Note how many lines in the following material mention "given", then give that number by itself.

════════

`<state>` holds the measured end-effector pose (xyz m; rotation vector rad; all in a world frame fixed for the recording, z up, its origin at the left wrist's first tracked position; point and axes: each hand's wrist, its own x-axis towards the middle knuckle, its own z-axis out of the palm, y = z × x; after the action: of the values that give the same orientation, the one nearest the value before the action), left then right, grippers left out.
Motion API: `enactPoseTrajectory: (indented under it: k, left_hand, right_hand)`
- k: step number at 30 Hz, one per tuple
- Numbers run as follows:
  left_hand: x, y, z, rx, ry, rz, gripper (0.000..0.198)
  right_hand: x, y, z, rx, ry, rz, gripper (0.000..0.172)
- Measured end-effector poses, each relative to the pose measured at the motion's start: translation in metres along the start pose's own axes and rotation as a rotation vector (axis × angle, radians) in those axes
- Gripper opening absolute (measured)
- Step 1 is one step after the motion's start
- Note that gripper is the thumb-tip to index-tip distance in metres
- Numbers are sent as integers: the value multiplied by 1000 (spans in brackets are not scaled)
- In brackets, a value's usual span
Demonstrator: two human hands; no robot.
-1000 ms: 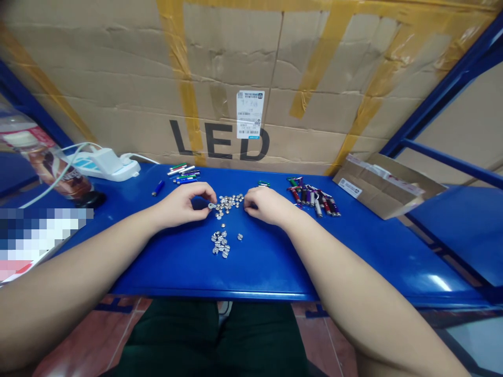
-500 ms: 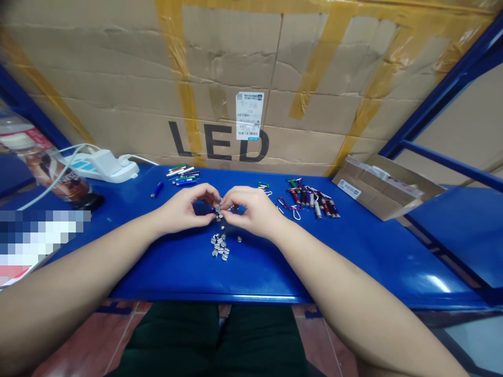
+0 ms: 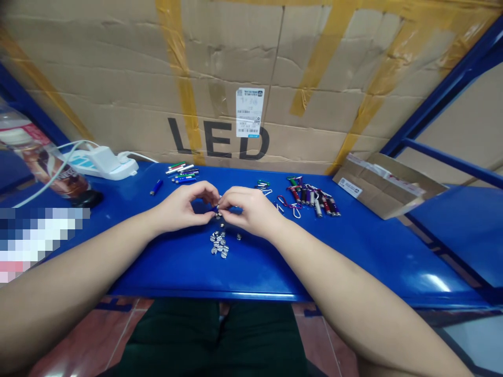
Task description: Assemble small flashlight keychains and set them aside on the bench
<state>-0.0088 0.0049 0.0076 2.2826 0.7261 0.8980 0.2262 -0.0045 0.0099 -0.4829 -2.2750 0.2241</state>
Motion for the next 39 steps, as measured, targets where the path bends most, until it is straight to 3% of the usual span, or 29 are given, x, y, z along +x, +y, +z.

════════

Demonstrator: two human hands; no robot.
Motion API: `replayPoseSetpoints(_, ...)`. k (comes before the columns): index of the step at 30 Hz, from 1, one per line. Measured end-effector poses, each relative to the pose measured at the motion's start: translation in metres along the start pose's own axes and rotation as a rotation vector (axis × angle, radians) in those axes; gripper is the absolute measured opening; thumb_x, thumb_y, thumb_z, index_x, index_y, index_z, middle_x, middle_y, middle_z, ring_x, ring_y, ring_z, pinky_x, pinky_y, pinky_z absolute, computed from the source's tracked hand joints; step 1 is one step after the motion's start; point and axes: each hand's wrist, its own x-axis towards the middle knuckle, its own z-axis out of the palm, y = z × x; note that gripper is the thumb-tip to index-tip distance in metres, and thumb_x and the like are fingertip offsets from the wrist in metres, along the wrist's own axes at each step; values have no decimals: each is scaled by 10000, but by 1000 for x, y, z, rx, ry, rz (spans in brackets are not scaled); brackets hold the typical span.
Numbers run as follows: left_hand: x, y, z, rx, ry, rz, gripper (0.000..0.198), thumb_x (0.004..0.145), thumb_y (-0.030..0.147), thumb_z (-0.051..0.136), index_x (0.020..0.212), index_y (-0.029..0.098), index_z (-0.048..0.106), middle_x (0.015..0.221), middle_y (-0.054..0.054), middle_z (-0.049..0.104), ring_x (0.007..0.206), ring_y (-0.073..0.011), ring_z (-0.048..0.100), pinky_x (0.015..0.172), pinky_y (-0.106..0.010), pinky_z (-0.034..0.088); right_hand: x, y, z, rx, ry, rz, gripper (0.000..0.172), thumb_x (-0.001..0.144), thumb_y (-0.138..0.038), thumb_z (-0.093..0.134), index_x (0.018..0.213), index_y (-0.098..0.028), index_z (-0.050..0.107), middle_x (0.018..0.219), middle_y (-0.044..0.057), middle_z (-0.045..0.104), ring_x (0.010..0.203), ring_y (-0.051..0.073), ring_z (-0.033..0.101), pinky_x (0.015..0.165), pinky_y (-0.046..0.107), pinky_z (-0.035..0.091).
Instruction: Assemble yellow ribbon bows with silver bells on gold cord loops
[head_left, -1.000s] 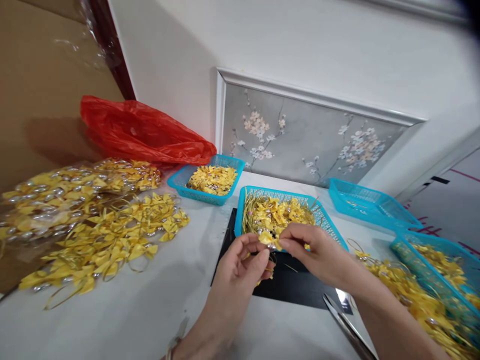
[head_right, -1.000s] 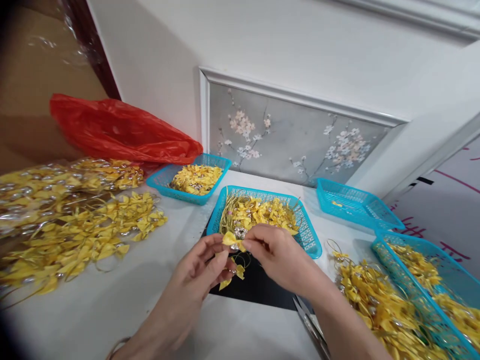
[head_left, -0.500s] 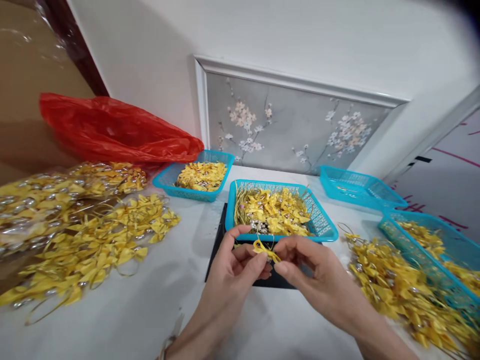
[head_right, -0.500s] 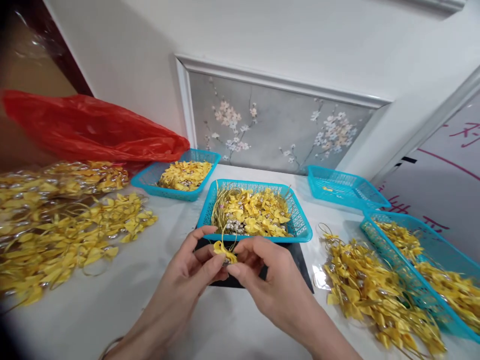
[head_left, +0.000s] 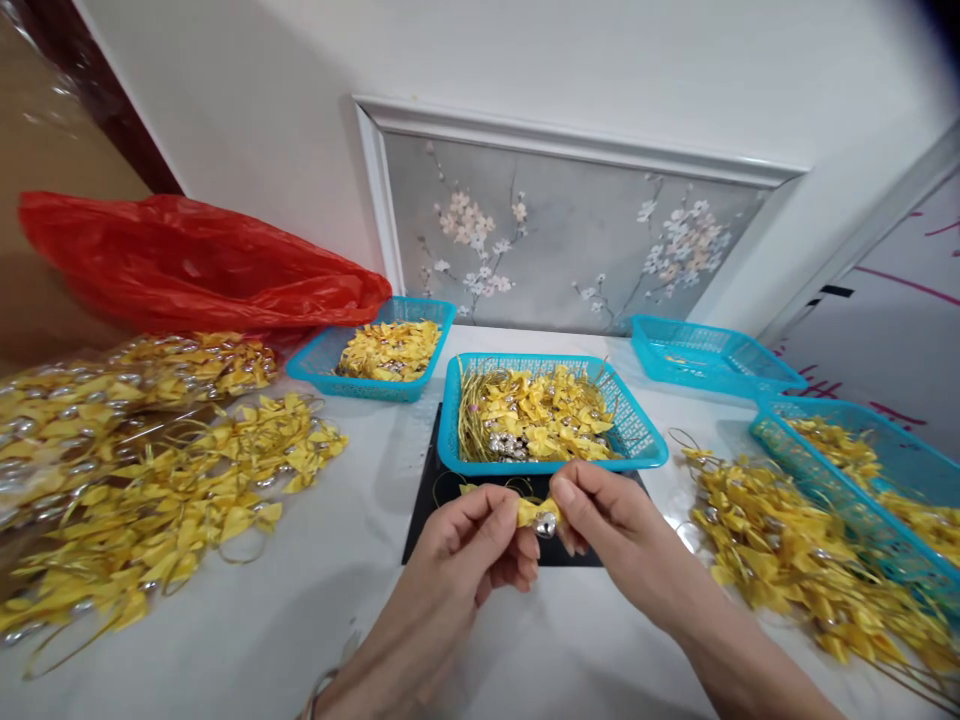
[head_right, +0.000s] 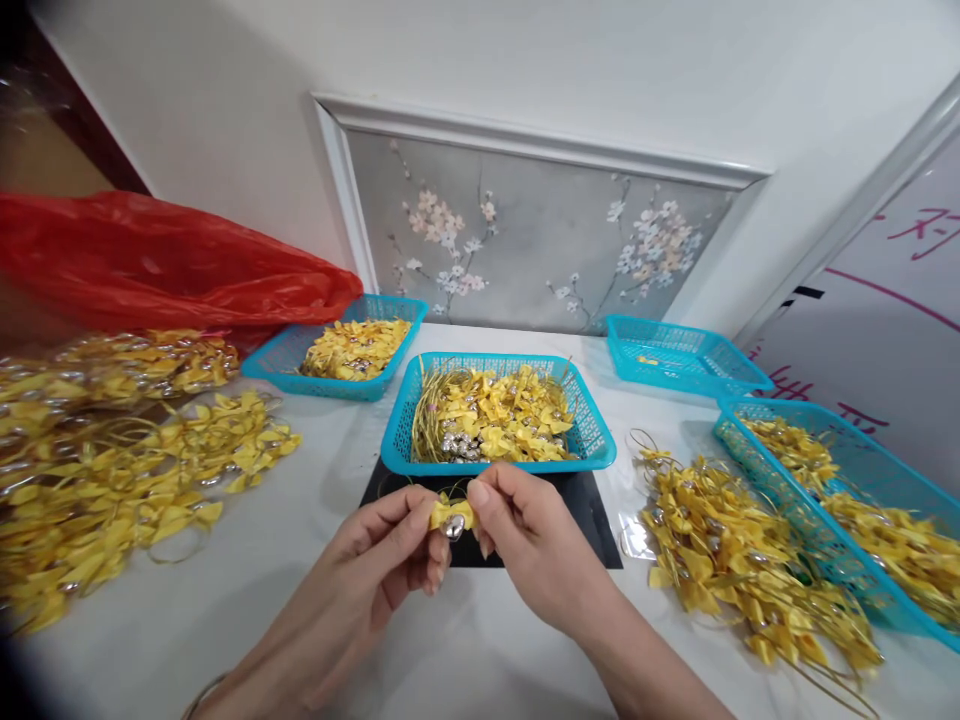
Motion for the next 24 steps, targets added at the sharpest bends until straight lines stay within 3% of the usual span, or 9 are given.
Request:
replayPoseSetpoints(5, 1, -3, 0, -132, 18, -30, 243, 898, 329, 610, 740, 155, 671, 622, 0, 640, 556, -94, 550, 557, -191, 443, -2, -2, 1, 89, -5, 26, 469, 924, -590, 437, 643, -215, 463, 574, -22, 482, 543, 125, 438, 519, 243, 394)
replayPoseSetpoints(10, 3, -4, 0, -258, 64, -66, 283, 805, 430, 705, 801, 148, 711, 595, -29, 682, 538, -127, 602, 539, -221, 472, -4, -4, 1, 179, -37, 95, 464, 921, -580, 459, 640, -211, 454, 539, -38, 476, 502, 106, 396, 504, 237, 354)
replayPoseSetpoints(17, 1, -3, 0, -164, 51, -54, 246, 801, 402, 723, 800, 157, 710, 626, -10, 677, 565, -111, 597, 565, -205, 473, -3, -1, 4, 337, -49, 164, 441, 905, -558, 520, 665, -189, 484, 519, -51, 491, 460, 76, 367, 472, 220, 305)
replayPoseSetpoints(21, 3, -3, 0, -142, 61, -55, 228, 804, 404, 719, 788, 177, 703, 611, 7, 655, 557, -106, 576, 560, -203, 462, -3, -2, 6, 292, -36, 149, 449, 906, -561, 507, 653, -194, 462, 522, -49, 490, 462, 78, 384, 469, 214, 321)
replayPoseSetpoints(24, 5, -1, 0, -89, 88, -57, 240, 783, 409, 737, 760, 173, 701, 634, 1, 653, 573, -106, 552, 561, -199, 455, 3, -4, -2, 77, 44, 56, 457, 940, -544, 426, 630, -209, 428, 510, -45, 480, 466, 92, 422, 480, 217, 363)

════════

* _Answer section_:
2